前回、殿の付き人として参加した、北野映画の思い出について書かせていただきました。で、数ある中でも、わたくし的に、最も思い出深いのが、北野映画10作目にあたる「Dolls」でした。今回は、そんな「Dolls」の現場で経験した“小さな地獄”について書かせてください。
同作撮影時、わたくしは殿の付き人になり5年目を迎えていました。さすがに5年目ともなると、殿とまったく喋れないといった感じではありませんでしたが、それでも、基本的には殿から聞かれたこと以外、口を開くことがほとんどない、まだまだたけし軍団カーストの中で最下層に位置する最若手の1人でありました。

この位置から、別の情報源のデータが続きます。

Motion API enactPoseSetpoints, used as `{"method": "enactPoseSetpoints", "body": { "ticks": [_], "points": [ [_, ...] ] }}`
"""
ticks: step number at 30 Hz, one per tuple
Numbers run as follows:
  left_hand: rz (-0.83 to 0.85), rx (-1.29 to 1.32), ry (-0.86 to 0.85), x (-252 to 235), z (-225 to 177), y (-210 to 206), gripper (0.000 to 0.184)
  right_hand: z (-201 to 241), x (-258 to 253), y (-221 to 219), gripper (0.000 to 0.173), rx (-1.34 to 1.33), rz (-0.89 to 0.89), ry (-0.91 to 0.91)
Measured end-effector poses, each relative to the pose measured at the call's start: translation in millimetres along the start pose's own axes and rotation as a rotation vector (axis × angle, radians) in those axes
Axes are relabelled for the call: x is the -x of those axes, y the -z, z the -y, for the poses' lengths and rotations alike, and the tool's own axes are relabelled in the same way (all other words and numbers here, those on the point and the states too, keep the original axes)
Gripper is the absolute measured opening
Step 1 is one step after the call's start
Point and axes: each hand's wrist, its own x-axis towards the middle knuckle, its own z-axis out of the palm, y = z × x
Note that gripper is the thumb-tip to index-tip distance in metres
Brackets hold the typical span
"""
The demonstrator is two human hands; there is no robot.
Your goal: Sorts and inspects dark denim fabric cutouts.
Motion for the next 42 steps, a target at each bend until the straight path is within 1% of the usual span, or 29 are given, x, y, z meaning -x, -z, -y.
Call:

で、「Dolls」の撮影準備が進む中で、わたくしは早々と、「引越し屋の若者A」といった、一言だけ「終わりました」というセリフのある役を殿から頂いており、「HANA-BI」「菊次郎の夏」「BROTHER」と連続して、“殿の付き人”というたったそれだけの理由で、北野映画に出演できる喜びをかみしめていたのです。
自分が出演するシーンの撮影当日、付き人でなく、一役者として撮影現場に入ったわたくしは、用意された衣装に着替え、メイクを済ませると、一度、北野武監督に「今日はよろしくお願いします」と挨拶を済ませ、ロケ先に用意された楽屋にて出番を待ちました。
この時、40代後半だと思われる「引越し屋の先輩役のオヤジ」といった方と楽屋が一緒だったのですが、その方、大変気合いが入っており、出番を待っている間、短いセリフを何度もぶつぶつと復唱したかと思えば、おもむろに腕立て伏せをやり出したりと、役者として、黙々と“馬体”を仕上げていました。
そんな“先輩役のオヤジ”を見ながら、〈なるほど、初めての北野映画出演のため、気合いが入っているのだな。その気持ち、よくわかる。ただ僕の場合は、すでに3本もの北野映画出演を果たしているため、緊張はしていても、少しばかりあなたより余裕がありますよ〉といった、今思えば“何を偉そうに”という、育ちの悪さから芽生えた優越感を心の中で抱きながら、出番を待っていました。
待つこと2時間、北野組の助監督の方が楽屋に入ってこられ「それではお願いします。現場へどうぞ」といった挨拶もそこそこに、「北郷さんは少しセリフが変わったので、こちらでお願いします」と、小さなメモ書きを渡してきたのです。